Work task
Where the listing below reaches the line containing "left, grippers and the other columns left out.", start writing out lines exactly, and stop once the line containing "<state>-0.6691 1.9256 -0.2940" has been written.

─── Material provided

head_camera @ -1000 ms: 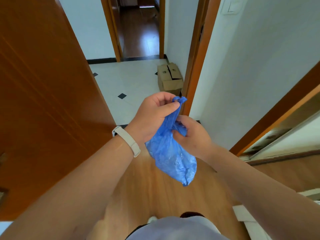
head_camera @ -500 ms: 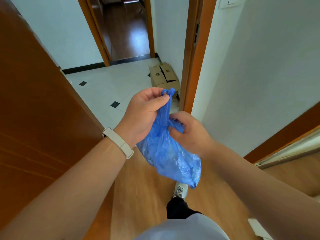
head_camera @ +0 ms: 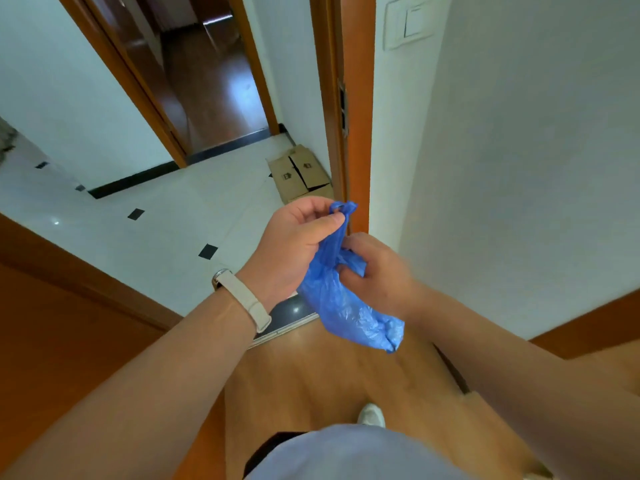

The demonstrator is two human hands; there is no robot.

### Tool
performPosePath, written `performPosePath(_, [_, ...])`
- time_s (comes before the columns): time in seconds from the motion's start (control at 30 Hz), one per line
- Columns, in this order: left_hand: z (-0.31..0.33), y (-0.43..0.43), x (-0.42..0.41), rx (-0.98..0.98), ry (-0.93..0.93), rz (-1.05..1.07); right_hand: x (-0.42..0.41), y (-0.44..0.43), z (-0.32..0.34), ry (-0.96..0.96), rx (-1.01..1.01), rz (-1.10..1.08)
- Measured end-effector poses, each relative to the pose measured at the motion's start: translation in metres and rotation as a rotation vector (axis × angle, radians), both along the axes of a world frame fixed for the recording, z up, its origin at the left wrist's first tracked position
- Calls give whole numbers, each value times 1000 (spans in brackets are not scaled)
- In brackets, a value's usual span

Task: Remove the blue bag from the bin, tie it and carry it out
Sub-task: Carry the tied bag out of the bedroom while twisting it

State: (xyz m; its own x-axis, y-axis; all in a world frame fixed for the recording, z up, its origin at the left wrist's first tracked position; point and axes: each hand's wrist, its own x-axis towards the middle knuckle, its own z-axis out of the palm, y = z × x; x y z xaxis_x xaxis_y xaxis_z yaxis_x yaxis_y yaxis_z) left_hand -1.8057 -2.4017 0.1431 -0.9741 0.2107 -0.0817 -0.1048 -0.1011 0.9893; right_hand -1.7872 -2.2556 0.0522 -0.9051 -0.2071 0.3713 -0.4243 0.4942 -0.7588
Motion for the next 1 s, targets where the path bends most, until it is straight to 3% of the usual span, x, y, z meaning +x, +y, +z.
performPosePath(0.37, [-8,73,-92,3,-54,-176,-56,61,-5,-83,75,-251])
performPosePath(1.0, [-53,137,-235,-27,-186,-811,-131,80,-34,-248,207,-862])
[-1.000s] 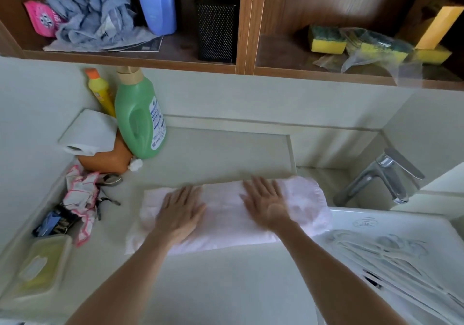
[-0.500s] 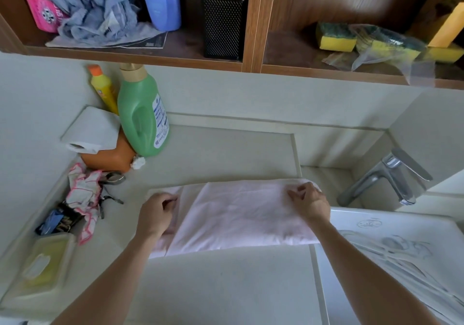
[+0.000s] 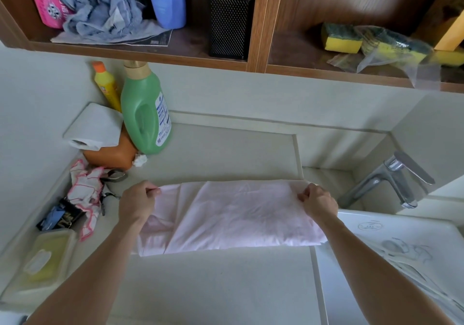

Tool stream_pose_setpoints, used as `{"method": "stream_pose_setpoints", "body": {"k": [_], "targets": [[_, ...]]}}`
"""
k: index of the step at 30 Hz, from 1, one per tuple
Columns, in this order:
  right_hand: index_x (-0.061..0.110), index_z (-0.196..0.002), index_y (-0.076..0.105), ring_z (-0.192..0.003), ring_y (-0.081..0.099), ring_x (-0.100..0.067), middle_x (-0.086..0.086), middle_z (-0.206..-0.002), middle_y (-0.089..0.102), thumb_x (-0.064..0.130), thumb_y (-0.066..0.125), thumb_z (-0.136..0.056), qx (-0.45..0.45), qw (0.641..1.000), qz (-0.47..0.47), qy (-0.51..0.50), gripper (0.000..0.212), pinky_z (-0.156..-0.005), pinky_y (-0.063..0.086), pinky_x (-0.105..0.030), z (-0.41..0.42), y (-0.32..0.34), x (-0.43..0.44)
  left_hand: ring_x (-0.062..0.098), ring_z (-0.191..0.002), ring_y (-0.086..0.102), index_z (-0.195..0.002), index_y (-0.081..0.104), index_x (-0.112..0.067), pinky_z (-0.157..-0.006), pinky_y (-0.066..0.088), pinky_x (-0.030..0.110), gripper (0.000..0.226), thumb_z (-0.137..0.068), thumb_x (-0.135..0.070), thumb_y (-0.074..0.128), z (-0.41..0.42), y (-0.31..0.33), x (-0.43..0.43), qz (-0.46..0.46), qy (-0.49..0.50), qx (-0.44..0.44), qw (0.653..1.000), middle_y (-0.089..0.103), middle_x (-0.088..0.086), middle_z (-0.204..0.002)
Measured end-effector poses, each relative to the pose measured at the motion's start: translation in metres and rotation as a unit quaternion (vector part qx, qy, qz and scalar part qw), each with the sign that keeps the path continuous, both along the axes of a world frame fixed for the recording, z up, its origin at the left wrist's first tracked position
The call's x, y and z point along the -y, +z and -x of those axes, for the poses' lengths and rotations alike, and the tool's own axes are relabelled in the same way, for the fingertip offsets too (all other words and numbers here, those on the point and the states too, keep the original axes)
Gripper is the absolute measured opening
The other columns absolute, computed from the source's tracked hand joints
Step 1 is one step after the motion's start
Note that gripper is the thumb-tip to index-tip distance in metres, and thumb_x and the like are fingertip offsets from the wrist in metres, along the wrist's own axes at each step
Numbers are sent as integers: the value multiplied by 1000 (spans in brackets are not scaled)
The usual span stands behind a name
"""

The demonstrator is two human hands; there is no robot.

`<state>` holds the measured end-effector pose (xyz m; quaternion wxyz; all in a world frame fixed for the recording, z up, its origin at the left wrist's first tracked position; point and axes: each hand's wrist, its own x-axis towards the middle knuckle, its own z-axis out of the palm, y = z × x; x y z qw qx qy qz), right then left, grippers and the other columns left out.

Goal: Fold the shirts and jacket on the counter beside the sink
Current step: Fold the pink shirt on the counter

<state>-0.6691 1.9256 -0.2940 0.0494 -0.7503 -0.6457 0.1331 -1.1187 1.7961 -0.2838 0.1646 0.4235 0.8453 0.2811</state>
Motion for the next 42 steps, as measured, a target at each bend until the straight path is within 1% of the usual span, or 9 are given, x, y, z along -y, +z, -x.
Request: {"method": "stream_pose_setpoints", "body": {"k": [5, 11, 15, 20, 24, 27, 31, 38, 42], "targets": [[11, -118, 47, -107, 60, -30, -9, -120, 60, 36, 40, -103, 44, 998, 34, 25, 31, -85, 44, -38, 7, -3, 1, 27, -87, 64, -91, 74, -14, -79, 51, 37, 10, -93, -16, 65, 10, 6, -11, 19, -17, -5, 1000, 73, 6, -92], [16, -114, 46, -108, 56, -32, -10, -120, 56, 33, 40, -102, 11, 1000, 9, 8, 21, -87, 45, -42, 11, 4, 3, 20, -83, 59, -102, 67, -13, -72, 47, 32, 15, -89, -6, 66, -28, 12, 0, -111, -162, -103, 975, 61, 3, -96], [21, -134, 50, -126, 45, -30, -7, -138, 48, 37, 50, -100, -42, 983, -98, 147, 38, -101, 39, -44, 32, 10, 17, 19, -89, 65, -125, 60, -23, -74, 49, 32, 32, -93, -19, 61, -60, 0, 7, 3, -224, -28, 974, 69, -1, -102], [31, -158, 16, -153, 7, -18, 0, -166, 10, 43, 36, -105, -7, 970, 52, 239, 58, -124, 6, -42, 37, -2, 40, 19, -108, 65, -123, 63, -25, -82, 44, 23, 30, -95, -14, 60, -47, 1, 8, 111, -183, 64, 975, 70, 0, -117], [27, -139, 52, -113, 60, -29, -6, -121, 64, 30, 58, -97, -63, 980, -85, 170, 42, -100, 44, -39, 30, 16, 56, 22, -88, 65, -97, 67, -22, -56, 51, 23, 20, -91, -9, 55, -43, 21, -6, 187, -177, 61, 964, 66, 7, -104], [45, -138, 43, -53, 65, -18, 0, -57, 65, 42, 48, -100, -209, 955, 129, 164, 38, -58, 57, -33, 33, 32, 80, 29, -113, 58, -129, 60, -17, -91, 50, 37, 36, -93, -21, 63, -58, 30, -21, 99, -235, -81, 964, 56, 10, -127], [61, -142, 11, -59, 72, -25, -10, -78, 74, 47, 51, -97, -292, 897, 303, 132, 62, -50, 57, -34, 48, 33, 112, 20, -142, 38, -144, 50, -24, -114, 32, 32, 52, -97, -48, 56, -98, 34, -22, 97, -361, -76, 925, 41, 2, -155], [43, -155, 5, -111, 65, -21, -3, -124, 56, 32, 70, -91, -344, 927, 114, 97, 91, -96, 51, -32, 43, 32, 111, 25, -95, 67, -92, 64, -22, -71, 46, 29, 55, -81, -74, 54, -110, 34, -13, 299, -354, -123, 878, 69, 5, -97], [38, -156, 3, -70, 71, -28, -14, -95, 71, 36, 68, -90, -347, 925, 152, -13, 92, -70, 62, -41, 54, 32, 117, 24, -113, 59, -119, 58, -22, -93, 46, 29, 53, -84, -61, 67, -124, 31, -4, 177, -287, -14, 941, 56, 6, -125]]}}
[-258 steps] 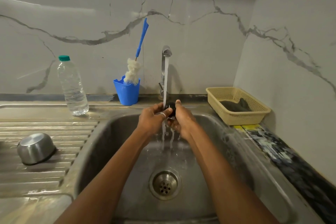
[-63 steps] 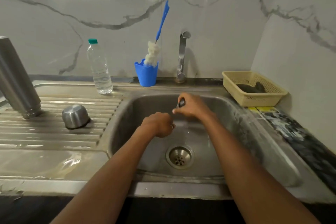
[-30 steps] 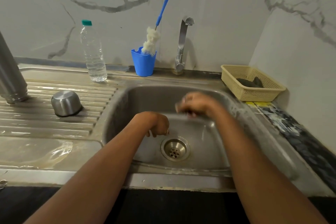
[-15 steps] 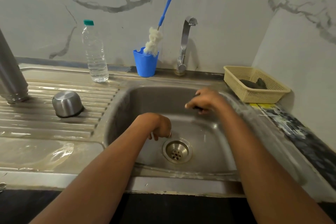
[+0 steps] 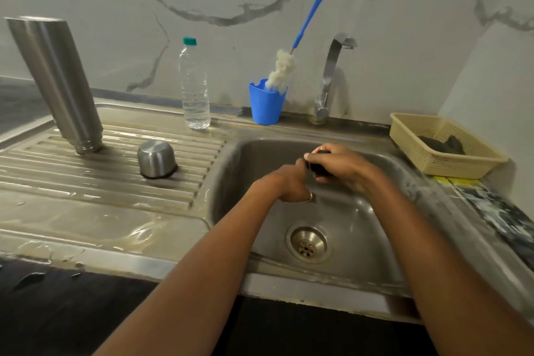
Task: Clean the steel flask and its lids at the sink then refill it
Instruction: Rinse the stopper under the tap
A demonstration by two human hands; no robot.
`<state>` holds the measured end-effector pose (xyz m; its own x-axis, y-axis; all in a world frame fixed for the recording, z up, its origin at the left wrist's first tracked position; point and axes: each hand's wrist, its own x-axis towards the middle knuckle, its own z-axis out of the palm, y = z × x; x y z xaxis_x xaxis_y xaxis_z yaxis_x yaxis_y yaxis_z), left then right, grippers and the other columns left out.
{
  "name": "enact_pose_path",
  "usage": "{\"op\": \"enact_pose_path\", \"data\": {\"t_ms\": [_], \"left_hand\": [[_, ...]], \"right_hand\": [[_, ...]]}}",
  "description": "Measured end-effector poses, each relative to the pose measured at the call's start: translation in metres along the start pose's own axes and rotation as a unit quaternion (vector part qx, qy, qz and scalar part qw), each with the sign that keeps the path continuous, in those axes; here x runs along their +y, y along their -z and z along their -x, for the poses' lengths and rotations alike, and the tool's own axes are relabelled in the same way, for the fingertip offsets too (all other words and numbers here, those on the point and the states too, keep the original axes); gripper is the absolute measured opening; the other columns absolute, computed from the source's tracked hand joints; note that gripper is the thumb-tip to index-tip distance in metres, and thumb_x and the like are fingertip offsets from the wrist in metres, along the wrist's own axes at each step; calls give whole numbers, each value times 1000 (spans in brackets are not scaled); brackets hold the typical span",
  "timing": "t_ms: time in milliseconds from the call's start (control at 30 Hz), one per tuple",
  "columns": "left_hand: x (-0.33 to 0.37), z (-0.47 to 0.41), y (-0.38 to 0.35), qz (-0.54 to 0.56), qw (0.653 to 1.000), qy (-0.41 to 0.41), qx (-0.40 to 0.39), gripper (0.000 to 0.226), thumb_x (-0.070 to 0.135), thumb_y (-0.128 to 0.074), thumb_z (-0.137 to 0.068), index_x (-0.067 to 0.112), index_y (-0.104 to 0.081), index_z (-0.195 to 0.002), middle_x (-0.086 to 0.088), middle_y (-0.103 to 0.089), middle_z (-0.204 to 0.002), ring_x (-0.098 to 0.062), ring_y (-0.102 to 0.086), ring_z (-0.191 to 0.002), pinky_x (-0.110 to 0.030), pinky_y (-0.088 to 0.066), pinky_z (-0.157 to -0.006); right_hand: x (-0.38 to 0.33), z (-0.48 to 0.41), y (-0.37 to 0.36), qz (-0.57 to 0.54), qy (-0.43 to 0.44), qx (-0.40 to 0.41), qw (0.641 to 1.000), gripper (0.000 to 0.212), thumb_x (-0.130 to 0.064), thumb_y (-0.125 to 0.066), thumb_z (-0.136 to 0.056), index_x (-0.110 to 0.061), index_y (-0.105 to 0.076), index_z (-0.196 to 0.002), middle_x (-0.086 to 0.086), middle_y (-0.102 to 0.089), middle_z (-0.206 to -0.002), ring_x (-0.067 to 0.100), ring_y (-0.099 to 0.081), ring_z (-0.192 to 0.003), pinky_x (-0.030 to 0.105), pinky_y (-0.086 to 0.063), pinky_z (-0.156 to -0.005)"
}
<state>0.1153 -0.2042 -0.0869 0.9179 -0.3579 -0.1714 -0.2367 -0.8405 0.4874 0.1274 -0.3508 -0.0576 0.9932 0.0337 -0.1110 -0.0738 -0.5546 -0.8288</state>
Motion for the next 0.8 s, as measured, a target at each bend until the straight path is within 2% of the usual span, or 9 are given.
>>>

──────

Solution to this task
`<state>` holds the measured end-effector pose (xyz m; quaternion wxyz; all in a world frame fixed for the recording, z up, its origin at the left wrist's first tracked position; point and axes: each hand's wrist, its own x-axis towards the middle knuckle, its own z-axis out of the palm, y = z × x; x y z qw qx qy qz), right then left, grippers and the other columns left out.

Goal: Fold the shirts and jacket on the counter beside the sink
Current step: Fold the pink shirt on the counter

<state>-0.6691 1.9256 -0.2940 0.0494 -0.7503 -0.6457 0.1331 -1.1187 1.7961 -0.2838 0.1646 0.4235 0.8453 0.2811</state>

This concludes the response to the exercise.